Using the records below, transcribe word for word the stretch from the line that contains "Asked and answered" through the line that contains "trace: blue block", both end lines included, and nothing else.

· · · · · · ·

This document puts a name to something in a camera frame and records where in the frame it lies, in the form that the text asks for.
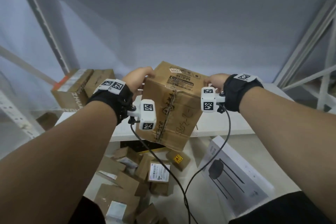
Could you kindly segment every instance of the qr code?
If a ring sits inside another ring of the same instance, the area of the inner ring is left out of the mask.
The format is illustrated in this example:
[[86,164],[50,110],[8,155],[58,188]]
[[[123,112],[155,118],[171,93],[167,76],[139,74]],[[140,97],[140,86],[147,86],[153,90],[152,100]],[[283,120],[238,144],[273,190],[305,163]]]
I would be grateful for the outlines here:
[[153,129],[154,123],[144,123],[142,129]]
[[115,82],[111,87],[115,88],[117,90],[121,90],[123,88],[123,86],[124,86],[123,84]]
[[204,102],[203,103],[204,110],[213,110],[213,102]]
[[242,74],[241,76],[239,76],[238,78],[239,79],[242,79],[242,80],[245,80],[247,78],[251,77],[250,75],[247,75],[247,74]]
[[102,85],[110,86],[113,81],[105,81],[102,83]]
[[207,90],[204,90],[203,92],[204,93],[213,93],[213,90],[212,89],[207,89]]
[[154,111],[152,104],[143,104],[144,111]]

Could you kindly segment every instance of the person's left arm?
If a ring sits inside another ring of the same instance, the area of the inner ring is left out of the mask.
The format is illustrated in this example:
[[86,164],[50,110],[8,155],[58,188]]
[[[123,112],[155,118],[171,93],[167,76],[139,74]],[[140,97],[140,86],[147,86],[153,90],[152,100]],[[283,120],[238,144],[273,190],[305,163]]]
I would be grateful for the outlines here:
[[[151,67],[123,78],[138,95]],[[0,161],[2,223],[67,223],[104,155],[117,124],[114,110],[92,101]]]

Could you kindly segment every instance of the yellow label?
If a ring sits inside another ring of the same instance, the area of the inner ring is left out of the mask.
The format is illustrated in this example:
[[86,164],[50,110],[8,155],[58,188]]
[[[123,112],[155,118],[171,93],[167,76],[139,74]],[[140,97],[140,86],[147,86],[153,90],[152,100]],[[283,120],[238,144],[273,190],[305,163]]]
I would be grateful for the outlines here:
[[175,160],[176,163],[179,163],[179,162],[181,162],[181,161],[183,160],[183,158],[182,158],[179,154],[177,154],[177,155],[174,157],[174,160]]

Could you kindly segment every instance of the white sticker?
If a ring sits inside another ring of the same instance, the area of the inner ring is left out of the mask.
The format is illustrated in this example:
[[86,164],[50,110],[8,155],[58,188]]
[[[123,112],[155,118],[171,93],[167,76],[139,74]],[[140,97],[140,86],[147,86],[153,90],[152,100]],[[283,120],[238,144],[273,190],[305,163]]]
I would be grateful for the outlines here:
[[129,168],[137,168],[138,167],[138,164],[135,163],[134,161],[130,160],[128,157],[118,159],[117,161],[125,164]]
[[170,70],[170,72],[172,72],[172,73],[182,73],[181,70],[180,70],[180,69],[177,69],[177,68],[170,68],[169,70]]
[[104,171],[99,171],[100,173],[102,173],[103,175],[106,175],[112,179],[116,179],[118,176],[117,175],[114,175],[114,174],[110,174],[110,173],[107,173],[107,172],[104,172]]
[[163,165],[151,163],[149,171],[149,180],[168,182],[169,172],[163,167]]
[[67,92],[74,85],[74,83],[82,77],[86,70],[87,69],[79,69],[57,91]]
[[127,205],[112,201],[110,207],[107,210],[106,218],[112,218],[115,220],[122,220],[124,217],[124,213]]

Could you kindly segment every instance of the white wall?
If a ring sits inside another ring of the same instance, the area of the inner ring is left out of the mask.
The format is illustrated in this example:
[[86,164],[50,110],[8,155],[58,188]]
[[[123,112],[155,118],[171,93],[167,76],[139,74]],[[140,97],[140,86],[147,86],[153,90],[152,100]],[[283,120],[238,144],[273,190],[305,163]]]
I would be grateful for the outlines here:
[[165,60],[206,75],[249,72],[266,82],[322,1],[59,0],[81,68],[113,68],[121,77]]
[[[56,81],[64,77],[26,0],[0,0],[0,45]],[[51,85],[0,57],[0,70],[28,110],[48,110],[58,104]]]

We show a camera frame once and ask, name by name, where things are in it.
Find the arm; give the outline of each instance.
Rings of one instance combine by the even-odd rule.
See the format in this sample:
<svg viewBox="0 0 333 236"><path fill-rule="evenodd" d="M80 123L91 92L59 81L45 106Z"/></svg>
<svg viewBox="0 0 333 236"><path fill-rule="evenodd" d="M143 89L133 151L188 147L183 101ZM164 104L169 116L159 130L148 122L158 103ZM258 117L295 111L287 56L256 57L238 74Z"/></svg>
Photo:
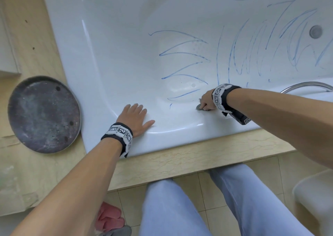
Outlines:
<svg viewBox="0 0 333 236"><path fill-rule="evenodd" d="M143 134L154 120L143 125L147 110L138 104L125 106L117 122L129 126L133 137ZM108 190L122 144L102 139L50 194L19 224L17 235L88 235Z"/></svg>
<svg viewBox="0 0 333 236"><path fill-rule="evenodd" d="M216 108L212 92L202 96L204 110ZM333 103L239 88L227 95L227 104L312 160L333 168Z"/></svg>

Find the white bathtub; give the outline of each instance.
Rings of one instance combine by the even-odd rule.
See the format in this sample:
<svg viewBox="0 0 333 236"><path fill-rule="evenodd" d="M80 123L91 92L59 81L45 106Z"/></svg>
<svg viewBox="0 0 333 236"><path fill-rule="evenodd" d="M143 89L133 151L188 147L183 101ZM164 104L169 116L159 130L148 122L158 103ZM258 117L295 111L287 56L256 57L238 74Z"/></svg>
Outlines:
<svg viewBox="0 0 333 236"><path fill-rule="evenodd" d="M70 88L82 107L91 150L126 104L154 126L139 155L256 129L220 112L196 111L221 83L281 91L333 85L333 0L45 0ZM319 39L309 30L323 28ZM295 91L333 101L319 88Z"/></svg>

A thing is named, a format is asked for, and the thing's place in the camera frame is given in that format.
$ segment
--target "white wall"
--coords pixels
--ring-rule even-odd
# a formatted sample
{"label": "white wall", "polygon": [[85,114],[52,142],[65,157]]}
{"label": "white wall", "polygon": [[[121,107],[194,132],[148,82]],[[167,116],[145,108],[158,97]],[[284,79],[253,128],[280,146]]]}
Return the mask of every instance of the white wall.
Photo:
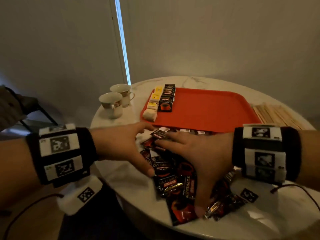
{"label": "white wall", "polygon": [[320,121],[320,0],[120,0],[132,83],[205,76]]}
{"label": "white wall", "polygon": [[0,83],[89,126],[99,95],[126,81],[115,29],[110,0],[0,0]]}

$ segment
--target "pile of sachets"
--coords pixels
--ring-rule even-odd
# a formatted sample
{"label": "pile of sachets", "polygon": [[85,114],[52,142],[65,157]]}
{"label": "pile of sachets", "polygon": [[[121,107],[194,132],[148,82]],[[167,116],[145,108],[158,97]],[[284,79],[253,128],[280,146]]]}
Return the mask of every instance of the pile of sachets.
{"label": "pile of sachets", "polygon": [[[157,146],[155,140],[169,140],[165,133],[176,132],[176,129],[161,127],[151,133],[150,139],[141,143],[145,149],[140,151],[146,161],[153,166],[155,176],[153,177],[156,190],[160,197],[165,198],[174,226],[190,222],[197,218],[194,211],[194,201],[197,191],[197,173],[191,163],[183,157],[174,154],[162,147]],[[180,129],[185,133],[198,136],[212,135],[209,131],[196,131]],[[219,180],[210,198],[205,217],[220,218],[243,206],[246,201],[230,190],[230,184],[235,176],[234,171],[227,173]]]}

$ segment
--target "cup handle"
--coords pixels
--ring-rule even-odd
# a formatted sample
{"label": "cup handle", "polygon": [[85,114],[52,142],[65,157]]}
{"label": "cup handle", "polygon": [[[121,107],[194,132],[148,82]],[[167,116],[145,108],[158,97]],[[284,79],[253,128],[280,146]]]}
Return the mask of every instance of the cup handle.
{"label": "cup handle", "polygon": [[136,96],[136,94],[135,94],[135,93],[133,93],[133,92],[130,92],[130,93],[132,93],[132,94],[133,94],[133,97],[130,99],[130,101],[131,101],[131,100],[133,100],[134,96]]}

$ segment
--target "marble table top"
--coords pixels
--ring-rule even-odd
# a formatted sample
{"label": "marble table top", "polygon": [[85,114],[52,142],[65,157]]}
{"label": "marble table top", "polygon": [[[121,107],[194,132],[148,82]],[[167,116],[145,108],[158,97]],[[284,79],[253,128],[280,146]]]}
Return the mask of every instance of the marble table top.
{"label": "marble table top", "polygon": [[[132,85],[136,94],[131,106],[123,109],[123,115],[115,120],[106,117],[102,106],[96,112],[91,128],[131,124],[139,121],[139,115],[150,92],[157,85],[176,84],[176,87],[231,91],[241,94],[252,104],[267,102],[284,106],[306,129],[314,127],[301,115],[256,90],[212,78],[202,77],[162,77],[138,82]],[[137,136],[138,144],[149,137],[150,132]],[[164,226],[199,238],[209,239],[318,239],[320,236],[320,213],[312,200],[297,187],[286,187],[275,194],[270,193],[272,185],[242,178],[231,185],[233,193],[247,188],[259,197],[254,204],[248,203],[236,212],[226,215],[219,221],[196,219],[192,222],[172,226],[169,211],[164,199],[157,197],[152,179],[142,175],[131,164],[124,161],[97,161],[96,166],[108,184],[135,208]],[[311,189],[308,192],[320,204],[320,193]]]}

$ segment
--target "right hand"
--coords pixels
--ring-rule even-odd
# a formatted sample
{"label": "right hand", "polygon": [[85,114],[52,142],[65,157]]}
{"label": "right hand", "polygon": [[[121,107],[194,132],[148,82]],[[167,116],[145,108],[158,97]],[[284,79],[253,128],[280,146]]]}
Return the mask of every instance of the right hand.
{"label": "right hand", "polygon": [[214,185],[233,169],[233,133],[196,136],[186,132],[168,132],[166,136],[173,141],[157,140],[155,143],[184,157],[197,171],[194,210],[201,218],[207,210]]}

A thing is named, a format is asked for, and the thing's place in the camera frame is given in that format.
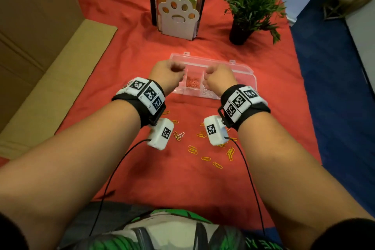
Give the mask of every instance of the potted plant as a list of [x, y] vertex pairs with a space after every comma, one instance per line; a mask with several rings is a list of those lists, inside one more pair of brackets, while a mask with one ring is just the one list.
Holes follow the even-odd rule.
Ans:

· · · · · · ·

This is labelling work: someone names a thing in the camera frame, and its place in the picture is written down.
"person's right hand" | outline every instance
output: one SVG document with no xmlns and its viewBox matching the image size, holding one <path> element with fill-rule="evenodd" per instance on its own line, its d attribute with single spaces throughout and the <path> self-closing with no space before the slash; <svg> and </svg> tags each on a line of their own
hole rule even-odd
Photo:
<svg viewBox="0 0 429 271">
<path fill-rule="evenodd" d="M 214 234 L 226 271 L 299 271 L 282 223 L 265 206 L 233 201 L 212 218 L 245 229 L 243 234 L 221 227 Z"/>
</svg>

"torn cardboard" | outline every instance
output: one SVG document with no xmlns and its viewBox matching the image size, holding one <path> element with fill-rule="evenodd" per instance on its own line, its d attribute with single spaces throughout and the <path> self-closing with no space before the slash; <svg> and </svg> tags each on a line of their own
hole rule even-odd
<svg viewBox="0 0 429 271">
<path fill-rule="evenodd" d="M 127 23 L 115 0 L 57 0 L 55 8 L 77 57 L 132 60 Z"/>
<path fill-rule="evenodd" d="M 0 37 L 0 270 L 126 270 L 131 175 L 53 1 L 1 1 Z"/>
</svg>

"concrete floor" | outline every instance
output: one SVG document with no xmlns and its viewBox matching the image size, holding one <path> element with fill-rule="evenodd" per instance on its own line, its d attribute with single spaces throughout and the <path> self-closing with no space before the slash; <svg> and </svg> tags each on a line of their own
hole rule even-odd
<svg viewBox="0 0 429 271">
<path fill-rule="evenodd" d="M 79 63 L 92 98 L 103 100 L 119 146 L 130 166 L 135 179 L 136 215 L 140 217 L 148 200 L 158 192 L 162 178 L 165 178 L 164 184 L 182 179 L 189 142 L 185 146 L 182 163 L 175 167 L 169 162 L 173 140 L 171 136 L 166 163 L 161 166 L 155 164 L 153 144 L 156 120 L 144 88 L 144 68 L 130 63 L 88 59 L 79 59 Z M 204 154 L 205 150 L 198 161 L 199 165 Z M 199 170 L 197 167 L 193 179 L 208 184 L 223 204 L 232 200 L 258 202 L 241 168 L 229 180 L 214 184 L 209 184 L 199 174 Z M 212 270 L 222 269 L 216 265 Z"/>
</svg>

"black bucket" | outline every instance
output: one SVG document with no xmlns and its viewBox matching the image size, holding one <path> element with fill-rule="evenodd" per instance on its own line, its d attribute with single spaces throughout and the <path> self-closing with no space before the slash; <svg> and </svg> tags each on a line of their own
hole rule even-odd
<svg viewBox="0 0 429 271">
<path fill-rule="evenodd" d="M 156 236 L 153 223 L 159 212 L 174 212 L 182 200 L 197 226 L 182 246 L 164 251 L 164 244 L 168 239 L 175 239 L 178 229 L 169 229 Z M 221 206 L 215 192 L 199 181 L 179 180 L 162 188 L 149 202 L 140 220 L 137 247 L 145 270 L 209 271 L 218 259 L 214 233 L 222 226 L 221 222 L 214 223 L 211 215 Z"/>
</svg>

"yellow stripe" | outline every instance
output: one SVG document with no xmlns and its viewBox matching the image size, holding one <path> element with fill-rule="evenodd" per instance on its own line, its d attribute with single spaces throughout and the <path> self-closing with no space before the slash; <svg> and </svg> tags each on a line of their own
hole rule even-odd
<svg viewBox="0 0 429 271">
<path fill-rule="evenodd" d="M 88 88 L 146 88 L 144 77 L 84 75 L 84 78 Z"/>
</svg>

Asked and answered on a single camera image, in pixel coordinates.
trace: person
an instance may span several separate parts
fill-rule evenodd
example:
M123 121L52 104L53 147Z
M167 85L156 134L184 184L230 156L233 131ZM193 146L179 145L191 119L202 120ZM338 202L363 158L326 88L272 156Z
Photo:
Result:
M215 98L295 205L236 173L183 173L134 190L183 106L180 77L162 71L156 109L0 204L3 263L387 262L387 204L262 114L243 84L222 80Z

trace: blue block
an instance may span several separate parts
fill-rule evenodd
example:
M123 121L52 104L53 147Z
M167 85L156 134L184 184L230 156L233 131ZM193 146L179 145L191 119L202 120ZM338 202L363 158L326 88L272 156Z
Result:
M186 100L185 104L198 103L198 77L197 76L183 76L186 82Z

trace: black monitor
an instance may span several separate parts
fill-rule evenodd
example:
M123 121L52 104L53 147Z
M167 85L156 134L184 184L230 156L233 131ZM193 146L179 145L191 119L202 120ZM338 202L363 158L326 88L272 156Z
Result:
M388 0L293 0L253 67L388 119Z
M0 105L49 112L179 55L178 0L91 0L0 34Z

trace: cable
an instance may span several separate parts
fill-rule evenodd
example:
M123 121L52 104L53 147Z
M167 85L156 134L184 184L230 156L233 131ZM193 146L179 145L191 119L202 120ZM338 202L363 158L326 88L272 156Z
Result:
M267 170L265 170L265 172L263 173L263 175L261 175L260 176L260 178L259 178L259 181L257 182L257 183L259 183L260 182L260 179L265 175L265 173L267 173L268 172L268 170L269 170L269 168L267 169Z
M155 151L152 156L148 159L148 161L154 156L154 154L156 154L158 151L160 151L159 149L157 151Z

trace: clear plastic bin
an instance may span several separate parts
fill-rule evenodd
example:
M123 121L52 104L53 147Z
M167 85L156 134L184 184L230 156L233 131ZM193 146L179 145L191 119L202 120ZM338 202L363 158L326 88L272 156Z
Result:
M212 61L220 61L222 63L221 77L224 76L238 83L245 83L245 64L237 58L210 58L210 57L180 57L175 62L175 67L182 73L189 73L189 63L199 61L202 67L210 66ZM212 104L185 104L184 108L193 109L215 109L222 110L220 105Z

· · · · · · ·

▸ **Answer**
Asked and answered on a single camera image, in pixel coordinates.
trace: person
an instance may span several separate parts
fill-rule evenodd
example:
M123 121L52 104L53 147Z
M167 85L156 134L184 184L230 156L233 131ZM193 146L179 145L191 119L202 120ZM338 202L363 158L326 88L272 156Z
Photo:
Result:
M215 98L295 205L236 173L183 173L134 190L183 106L180 77L162 71L156 109L0 204L3 263L387 262L387 204L262 114L243 84L222 80Z

trace: blue block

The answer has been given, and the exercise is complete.